At work we had a network that has no internet access, except what we provide via their VPN connection that had been allowed through the firewall. Simple, until a small problem arose where our VPN server, which is not configured for NAT, has it's default gateway set for it's direct connection to the internet, and not the router which serves as default gateway for the rest of the network.

Put simply, we needed to set up a source route on the VPN server that took any packets coming from 192.168.76.0/24 and redirected them to an alternate default gateway of 172.16.1.100 on eth1, instead of the default gateway on eth0.

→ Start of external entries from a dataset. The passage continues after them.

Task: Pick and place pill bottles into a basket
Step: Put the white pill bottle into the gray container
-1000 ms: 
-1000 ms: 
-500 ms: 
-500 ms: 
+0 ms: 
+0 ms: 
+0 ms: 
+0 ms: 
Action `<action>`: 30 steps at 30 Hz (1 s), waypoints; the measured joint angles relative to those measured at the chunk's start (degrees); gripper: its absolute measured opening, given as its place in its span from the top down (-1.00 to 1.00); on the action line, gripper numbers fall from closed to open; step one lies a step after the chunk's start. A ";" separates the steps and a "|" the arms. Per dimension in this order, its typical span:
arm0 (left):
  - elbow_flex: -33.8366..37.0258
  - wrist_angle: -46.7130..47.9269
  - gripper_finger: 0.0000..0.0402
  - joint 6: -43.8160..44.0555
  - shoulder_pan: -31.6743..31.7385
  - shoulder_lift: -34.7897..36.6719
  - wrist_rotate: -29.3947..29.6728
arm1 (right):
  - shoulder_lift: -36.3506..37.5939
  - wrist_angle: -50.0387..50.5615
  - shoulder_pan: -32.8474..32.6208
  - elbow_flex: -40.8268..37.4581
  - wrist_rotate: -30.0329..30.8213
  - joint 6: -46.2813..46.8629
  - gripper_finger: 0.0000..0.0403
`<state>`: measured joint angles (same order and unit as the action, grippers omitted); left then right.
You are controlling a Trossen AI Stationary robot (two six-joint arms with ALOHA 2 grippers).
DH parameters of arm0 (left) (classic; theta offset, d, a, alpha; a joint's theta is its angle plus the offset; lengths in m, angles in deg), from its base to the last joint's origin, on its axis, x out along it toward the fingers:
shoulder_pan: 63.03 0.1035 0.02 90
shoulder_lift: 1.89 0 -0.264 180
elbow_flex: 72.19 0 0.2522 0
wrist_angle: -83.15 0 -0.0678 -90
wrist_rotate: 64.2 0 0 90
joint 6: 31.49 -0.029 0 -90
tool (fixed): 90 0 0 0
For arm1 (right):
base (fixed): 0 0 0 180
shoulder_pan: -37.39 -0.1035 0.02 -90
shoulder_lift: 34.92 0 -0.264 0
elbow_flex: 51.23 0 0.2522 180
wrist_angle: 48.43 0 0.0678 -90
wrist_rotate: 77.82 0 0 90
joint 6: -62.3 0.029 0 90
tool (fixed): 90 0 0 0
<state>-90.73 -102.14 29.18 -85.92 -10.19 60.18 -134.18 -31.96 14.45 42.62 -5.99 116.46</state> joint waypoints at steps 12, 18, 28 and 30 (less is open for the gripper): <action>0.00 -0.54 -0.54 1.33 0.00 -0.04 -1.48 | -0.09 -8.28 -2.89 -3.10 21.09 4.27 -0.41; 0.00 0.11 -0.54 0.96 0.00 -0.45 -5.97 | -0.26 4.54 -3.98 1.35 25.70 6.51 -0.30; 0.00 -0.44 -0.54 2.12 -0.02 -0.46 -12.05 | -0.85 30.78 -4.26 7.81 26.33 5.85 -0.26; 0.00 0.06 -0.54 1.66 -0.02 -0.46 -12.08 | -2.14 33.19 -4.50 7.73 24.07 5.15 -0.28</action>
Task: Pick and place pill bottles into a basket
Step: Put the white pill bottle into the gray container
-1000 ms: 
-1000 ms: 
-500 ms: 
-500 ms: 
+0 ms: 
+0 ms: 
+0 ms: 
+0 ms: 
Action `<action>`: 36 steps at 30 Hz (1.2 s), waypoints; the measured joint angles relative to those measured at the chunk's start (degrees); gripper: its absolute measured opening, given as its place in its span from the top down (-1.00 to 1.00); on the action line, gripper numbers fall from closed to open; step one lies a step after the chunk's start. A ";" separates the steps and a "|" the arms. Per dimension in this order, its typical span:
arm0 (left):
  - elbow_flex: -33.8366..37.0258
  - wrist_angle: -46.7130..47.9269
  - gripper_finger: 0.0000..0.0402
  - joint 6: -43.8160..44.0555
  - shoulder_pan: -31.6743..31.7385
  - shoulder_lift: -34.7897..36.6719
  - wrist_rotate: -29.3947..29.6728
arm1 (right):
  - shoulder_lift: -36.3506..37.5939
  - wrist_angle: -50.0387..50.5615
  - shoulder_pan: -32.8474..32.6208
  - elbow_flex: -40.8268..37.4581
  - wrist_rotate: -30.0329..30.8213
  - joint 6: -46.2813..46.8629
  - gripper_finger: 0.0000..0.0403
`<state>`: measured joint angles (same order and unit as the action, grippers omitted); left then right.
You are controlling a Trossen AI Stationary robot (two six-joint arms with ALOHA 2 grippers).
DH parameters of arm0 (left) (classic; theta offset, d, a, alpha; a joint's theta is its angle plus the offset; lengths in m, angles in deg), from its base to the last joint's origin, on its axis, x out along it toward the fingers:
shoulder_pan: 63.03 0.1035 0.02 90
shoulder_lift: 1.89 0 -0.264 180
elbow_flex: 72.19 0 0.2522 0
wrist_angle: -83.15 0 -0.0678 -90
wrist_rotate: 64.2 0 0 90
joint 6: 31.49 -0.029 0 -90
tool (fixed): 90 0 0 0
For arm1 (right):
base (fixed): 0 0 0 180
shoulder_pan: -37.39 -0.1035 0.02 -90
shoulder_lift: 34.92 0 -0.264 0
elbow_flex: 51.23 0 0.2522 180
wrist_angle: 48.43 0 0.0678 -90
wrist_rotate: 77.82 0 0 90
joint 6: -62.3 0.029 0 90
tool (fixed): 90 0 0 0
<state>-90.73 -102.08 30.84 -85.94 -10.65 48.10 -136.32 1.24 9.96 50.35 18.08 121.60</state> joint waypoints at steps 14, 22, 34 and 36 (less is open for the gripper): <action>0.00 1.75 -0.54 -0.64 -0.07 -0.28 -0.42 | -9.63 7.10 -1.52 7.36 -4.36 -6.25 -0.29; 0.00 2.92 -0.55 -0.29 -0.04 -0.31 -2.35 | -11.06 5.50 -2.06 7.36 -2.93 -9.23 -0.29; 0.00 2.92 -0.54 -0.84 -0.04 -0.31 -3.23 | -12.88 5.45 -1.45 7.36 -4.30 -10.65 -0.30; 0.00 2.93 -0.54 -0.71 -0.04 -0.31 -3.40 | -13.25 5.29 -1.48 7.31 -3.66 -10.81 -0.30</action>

Here's a quick description on how to do that:

# Create a custom route table
echo 200 remotesite >> /etc/iproute2/rt_tables
# Add your source network
ip rule add from 192.168.76.0/24 table remotesite
# Set the default route
ip route add default via 172.16.1.100 dev eth1 table remotesite
# Flush the route cache to immediately apply the change
ip route flush cache

200 = A table number you come up with (200 is fine, unless you have already created a 200 table)
192.168.76.0/24 = The network from which you want to redirect traffic
172.16.1.100 = The gateway that you wish to send 192.168.76.0/24 traffic to
eth1 = The interface that's local to 172.16.1.100
remotesite = A table name you come up with

Do this and, tada! You've redirected traffic from a specfic network to an alternate network, a.k.a, source-based routing.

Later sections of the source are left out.